──────── DATASET RECORDS ────────

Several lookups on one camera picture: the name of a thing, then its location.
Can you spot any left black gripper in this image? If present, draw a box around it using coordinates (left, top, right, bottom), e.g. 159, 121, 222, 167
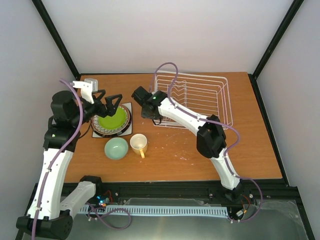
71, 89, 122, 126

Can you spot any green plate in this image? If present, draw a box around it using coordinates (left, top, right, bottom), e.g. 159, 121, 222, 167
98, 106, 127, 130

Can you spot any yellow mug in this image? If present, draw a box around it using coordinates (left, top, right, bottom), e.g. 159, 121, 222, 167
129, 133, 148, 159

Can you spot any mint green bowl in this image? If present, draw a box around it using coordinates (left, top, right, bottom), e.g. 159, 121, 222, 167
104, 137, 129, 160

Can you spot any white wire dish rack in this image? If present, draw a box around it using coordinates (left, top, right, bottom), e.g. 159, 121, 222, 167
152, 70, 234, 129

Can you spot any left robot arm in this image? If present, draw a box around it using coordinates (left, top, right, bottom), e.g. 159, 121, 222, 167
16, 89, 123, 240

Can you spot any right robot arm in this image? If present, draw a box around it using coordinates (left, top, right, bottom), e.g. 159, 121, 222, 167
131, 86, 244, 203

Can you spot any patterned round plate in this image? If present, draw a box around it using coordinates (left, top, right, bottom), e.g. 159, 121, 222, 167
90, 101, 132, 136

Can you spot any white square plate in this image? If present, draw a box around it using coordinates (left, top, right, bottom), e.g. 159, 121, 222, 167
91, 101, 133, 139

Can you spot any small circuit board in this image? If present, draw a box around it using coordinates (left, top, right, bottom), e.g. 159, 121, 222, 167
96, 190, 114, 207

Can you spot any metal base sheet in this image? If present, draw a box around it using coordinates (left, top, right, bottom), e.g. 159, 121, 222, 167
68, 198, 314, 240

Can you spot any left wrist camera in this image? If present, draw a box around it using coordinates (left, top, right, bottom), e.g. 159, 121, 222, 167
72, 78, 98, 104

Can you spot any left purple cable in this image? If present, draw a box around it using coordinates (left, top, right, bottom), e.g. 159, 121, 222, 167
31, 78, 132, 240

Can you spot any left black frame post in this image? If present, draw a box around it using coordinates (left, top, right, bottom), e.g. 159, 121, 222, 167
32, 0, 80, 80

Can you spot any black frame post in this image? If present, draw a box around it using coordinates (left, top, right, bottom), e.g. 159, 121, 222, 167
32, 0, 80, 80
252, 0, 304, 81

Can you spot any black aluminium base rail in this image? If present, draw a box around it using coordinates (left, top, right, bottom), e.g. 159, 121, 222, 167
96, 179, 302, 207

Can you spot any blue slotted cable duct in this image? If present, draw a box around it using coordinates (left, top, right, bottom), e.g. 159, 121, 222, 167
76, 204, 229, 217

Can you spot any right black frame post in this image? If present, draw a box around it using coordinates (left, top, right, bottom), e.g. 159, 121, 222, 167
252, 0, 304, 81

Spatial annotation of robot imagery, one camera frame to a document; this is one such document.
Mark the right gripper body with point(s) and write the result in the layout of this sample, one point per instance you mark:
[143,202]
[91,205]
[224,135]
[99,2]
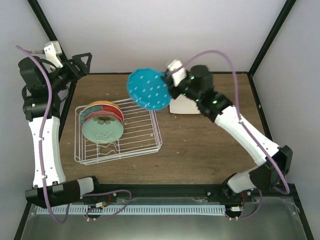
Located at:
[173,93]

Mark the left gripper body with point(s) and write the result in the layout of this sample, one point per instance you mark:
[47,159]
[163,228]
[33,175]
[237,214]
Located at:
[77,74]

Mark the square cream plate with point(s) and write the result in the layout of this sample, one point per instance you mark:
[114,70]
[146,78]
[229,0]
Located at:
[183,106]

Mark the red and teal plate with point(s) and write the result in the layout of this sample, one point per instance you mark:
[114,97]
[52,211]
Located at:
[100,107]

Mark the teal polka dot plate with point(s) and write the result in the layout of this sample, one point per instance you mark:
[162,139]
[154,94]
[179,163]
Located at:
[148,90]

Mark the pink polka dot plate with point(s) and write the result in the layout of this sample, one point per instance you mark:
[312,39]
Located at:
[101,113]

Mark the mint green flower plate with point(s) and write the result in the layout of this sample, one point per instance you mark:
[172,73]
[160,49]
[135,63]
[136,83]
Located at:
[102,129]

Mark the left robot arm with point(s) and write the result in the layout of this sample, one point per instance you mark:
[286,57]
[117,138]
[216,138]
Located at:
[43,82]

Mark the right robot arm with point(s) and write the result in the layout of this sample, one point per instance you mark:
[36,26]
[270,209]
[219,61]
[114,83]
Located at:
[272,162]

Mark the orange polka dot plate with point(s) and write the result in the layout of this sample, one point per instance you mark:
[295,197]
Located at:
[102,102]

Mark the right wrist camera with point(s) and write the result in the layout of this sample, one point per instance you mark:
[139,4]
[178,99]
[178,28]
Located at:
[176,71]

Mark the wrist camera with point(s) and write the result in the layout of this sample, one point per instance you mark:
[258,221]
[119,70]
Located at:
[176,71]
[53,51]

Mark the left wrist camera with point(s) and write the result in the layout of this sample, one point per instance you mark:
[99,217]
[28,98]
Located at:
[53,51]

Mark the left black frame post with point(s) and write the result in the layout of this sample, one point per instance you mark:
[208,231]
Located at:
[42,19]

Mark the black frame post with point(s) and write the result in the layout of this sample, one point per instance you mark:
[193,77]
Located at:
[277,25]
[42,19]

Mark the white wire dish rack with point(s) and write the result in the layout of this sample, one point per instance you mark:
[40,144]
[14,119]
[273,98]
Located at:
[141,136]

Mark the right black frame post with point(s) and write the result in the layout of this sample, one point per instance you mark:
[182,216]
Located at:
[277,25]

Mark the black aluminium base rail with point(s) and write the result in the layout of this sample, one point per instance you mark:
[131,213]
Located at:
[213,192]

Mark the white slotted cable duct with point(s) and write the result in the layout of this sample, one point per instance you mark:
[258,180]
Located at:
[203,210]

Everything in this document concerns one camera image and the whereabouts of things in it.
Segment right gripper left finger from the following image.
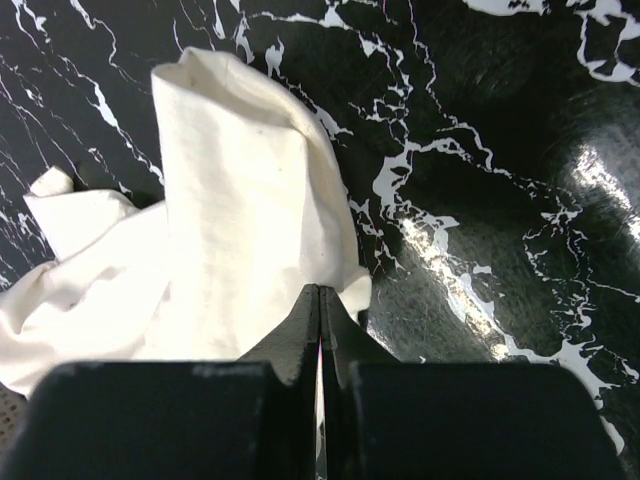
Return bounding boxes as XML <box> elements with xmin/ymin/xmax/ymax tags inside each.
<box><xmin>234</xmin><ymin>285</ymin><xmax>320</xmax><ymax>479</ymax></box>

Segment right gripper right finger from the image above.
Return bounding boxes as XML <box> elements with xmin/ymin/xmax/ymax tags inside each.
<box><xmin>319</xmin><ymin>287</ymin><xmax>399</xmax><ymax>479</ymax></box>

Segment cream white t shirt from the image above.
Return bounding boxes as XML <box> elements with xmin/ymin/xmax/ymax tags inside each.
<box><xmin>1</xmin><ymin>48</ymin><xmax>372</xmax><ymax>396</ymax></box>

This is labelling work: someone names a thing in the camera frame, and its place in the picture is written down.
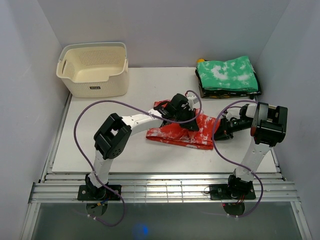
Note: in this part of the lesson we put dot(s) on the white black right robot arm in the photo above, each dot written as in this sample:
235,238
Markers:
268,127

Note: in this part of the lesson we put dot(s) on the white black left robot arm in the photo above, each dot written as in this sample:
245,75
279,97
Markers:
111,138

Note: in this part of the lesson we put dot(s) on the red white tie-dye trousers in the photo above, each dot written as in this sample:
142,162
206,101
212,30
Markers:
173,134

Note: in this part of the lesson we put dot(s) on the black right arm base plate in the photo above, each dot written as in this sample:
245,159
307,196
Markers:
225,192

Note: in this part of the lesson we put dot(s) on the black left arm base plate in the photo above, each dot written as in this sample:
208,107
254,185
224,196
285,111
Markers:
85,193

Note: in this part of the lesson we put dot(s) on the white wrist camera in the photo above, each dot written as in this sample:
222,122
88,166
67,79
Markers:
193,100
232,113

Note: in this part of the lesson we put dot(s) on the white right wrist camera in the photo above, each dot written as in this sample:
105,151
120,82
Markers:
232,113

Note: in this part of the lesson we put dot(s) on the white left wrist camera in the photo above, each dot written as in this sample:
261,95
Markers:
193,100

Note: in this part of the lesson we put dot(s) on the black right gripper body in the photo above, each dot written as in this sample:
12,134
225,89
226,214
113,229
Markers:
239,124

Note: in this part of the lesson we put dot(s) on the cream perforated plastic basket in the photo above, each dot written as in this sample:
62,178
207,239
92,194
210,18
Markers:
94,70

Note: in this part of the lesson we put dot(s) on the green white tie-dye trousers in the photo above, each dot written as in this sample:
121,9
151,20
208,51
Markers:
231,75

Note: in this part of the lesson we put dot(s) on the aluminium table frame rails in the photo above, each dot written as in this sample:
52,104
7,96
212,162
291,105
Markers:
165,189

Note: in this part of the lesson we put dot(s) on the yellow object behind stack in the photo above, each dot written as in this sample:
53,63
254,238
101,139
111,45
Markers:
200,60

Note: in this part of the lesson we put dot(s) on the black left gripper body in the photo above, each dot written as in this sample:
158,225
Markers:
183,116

────────

## WORK TO COMPLETE:
Which lines above hold the string "cream"? Copy every one of them.

## RESPONSE AREA:
Mark the square cream plate with point(s) and write the result in the layout of this sample, one point per instance you mark:
Segment cream white t shirt from the image above.
Note: in this part of the lesson we put dot(s) on the cream perforated plastic basket in the photo above, each dot written as in this sample:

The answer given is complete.